- **WHAT IS REQUIRED**: Beneath this line is the data. Output exactly the lines from the line with "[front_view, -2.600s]" to the line with "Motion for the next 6", both ends included, and nothing more.

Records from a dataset
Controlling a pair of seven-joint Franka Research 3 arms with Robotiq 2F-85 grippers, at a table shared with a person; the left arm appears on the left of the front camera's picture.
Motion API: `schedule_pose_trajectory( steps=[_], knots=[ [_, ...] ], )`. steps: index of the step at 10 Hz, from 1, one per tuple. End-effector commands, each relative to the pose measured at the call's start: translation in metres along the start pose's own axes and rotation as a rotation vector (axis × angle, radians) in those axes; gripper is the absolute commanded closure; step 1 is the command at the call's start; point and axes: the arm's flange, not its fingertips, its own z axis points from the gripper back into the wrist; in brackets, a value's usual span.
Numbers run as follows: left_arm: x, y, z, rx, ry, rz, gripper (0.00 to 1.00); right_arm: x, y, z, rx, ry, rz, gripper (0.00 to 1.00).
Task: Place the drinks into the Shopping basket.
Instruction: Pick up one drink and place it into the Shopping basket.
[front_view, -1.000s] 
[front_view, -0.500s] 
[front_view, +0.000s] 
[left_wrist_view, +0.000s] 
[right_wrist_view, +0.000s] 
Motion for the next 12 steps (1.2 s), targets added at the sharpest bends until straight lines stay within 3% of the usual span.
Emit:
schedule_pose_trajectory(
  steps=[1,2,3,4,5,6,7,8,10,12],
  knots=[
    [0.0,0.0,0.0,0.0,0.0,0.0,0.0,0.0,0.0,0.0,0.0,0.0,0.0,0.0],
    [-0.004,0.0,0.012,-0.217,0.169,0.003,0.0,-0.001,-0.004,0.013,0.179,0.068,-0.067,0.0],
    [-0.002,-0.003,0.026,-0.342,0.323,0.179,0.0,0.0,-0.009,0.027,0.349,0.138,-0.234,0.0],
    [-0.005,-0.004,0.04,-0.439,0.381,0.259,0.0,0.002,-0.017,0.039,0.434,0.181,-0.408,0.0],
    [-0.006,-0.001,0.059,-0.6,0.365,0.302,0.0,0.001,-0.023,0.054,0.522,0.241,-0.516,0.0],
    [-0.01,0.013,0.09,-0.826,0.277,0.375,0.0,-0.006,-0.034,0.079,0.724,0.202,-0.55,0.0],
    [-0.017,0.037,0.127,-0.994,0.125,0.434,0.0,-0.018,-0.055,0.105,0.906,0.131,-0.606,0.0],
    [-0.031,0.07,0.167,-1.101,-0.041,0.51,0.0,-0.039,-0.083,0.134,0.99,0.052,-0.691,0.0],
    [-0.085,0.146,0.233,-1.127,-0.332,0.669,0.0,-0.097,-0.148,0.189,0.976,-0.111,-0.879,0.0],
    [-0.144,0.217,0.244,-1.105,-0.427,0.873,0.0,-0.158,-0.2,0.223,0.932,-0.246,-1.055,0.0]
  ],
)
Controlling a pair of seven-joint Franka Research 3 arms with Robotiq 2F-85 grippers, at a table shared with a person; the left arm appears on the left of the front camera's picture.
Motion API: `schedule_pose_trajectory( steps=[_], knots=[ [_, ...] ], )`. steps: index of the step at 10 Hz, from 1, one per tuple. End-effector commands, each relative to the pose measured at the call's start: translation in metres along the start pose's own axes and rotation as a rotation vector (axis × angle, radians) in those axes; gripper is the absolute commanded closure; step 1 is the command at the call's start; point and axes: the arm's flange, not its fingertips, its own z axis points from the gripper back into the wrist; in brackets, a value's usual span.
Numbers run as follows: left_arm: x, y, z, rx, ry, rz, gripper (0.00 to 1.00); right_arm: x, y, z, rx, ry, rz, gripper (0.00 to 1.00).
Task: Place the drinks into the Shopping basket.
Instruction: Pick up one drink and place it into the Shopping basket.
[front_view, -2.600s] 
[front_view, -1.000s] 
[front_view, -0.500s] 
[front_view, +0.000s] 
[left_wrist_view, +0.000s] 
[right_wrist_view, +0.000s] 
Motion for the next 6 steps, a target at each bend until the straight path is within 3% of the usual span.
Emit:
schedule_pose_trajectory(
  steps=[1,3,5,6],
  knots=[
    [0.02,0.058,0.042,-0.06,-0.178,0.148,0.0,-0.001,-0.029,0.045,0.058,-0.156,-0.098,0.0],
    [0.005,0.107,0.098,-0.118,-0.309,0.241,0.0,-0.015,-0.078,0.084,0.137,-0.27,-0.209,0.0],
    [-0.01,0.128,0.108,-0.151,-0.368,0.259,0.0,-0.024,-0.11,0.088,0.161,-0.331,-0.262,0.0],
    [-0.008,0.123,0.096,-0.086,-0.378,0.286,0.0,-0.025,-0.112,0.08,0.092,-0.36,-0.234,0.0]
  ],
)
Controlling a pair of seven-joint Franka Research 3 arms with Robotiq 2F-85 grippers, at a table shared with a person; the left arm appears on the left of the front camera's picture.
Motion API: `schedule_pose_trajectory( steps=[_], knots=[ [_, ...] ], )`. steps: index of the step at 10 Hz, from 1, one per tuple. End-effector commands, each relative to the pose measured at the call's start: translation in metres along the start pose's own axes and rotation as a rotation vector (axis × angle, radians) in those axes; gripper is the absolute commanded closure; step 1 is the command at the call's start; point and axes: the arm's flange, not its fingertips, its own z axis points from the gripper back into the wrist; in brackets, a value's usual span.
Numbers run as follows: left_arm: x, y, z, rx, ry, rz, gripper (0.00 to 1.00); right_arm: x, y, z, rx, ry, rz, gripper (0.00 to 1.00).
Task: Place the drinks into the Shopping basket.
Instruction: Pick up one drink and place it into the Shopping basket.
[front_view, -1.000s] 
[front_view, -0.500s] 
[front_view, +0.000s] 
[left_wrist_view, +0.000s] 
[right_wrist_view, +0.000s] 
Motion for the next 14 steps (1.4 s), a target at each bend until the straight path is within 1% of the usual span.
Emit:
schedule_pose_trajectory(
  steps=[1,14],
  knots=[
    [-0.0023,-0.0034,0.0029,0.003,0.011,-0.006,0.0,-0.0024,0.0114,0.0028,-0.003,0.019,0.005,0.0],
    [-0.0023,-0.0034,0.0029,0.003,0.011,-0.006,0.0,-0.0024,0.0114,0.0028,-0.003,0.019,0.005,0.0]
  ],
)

- **RESULT OF THE EXERCISE**:
[front_view, -2.600s] 
[front_view, -1.000s] 
[front_view, -0.500s] 
[front_view, +0.000s] 
[left_wrist_view, +0.000s] 
[right_wrist_view, +0.000s] 
Motion for the next 6 steps, a target at each bend until the straight path is within 3% of the usual span.

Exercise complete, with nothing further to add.